* Task instructions:
A line containing "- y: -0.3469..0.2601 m" appears in the material below. Return exactly every line from the first through that one, and only those.

==================================================

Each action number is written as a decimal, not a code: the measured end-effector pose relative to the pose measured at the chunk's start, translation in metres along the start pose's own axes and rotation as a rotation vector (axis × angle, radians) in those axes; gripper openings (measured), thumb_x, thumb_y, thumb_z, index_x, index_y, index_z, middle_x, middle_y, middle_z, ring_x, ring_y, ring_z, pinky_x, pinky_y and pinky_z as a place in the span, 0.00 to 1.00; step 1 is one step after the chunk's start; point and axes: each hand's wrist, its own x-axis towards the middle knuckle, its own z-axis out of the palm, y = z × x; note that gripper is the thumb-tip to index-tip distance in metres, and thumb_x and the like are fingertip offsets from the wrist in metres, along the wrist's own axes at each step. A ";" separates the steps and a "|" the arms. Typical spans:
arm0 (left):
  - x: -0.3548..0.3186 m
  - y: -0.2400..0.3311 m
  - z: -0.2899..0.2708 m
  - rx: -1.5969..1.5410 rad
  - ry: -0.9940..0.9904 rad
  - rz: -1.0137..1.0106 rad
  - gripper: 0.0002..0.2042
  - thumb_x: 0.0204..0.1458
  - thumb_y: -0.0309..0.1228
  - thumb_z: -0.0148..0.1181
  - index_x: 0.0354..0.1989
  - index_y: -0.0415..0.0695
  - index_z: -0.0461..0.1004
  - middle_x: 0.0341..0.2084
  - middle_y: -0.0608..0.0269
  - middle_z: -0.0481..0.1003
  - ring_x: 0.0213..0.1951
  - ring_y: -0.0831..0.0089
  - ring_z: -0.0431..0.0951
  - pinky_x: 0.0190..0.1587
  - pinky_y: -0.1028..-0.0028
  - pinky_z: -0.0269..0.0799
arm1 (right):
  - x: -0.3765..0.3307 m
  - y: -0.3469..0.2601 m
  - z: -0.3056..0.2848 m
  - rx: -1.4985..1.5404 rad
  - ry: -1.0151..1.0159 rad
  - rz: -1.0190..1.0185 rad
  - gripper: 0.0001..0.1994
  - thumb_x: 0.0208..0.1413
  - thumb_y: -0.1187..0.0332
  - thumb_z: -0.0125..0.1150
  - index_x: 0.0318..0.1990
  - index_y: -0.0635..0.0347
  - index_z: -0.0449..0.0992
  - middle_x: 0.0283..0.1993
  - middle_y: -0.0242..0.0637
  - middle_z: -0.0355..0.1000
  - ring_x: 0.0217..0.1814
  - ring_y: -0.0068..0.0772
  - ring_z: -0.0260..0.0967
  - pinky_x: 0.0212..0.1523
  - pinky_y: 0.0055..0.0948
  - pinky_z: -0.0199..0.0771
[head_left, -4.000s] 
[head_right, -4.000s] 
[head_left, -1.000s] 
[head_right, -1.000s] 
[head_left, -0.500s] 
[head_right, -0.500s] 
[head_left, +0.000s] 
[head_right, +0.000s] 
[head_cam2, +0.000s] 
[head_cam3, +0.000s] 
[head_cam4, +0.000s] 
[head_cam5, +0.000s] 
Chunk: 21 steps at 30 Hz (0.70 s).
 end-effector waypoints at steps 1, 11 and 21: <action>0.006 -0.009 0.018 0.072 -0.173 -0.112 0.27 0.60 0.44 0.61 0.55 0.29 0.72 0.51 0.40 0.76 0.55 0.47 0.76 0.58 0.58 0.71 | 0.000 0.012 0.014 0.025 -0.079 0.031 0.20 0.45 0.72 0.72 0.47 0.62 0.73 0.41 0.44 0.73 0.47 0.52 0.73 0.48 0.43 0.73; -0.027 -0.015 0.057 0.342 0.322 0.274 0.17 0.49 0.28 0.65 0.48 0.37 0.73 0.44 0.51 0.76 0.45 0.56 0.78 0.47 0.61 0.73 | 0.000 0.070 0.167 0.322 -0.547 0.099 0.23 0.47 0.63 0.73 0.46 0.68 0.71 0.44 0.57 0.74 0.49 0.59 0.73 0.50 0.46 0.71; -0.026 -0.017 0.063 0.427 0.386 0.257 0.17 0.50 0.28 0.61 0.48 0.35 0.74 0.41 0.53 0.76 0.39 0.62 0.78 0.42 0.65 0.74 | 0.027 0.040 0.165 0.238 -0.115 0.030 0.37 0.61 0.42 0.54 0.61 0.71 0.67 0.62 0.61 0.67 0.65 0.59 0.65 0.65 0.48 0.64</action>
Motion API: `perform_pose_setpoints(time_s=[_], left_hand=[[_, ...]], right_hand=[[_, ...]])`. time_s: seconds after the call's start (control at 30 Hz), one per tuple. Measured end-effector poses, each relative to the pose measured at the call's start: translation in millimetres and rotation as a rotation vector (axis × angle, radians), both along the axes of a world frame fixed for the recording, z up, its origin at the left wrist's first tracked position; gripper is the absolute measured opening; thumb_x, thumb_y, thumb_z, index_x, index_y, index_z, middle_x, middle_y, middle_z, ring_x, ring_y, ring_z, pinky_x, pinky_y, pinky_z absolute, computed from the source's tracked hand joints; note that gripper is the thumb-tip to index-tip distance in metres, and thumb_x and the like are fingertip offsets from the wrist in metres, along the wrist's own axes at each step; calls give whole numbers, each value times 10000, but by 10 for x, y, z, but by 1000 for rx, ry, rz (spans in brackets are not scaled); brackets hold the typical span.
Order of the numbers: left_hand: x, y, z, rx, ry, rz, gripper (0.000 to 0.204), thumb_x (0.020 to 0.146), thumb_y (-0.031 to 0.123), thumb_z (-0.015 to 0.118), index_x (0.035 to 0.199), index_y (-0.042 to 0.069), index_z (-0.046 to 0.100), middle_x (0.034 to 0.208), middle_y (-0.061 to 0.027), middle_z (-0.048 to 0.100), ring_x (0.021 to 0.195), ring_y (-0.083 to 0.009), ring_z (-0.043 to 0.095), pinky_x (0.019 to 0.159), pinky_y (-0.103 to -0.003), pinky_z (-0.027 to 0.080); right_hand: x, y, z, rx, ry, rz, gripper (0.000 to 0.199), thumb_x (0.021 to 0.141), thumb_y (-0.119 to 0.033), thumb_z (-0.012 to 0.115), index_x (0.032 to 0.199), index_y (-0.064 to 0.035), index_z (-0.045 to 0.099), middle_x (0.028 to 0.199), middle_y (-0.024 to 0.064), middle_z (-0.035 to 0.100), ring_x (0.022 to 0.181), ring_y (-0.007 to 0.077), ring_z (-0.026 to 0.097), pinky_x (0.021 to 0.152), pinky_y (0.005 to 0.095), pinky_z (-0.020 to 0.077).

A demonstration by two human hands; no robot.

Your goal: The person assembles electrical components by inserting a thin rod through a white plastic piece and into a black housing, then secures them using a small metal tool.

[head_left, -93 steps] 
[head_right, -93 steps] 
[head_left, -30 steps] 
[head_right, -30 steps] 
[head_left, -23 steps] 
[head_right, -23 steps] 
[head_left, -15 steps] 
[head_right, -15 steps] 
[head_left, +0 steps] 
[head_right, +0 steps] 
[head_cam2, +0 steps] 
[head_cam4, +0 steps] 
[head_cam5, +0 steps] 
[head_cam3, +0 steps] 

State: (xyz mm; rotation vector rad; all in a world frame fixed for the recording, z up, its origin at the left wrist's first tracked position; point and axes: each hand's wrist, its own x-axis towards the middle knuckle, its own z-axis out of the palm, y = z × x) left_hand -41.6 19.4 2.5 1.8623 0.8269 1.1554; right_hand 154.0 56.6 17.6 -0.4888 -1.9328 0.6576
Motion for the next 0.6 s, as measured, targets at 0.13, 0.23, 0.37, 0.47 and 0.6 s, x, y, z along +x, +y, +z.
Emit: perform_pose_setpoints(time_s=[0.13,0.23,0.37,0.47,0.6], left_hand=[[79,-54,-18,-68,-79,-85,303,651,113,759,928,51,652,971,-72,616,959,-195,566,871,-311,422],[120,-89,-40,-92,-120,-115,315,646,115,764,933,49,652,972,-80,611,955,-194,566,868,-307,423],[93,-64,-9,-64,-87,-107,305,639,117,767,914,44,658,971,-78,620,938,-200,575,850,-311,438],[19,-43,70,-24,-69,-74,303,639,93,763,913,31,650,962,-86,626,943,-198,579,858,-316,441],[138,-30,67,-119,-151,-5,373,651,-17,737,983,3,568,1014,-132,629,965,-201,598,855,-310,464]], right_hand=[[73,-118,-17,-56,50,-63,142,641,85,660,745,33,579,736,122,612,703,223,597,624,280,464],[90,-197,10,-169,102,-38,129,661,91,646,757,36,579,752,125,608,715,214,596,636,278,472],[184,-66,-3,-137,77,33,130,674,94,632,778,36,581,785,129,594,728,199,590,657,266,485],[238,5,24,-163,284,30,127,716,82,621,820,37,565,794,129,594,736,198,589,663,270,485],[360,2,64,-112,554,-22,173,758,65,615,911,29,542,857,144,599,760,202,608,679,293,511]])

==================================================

* Result:
Each action number is written as a decimal, not a code: the measured end-effector pose relative to the pose measured at the chunk's start, translation in metres along the start pose's own axes and rotation as a rotation vector (axis × angle, radians) in those axes; gripper openings (measured), thumb_x, thumb_y, thumb_z, index_x, index_y, index_z, middle_x, middle_y, middle_z, ring_x, ring_y, ring_z, pinky_x, pinky_y and pinky_z as a place in the span, 0.00 to 1.00; step 1 is one step after the chunk's start; point and axes: each hand's wrist, its own x-axis towards the middle knuckle, its own z-axis out of the palm, y = z × x; note that gripper is the thumb-tip to index-tip distance in metres, and thumb_x and the like are fingertip offsets from the wrist in metres, along the wrist's own axes at each step. A ";" separates the steps and a "|" the arms. Typical spans:
arm0 (left):
  - x: -0.3548..0.3186 m
  - y: -0.2400..0.3311 m
  - z: -0.2899..0.2708 m
  - rx: -1.5969..1.5410 rad
  - ry: -0.9940..0.9904 rad
  - rz: -1.0137..1.0106 rad
  - gripper: 0.0002..0.2042
  - thumb_x: 0.0204..0.1458
  - thumb_y: -0.0309..0.1228
  - thumb_z: -0.0148..0.1181
  - index_x: 0.0354..0.1989
  - index_y: -0.0415..0.0695
  - index_z: -0.0461..0.1004
  - middle_x: 0.0341..0.2084
  - middle_y: -0.0608..0.0269
  - middle_z: -0.0481..0.1003
  - ring_x: 0.0213..0.1951
  - ring_y: -0.0831..0.0089
  - ring_z: -0.0431..0.0951
  - pinky_x: 0.0190..0.1587
  - pinky_y: -0.1028..-0.0028
  - pinky_z: -0.0269..0.0799
arm1 (right):
  - x: -0.3765..0.3307 m
  - y: -0.3469..0.2601 m

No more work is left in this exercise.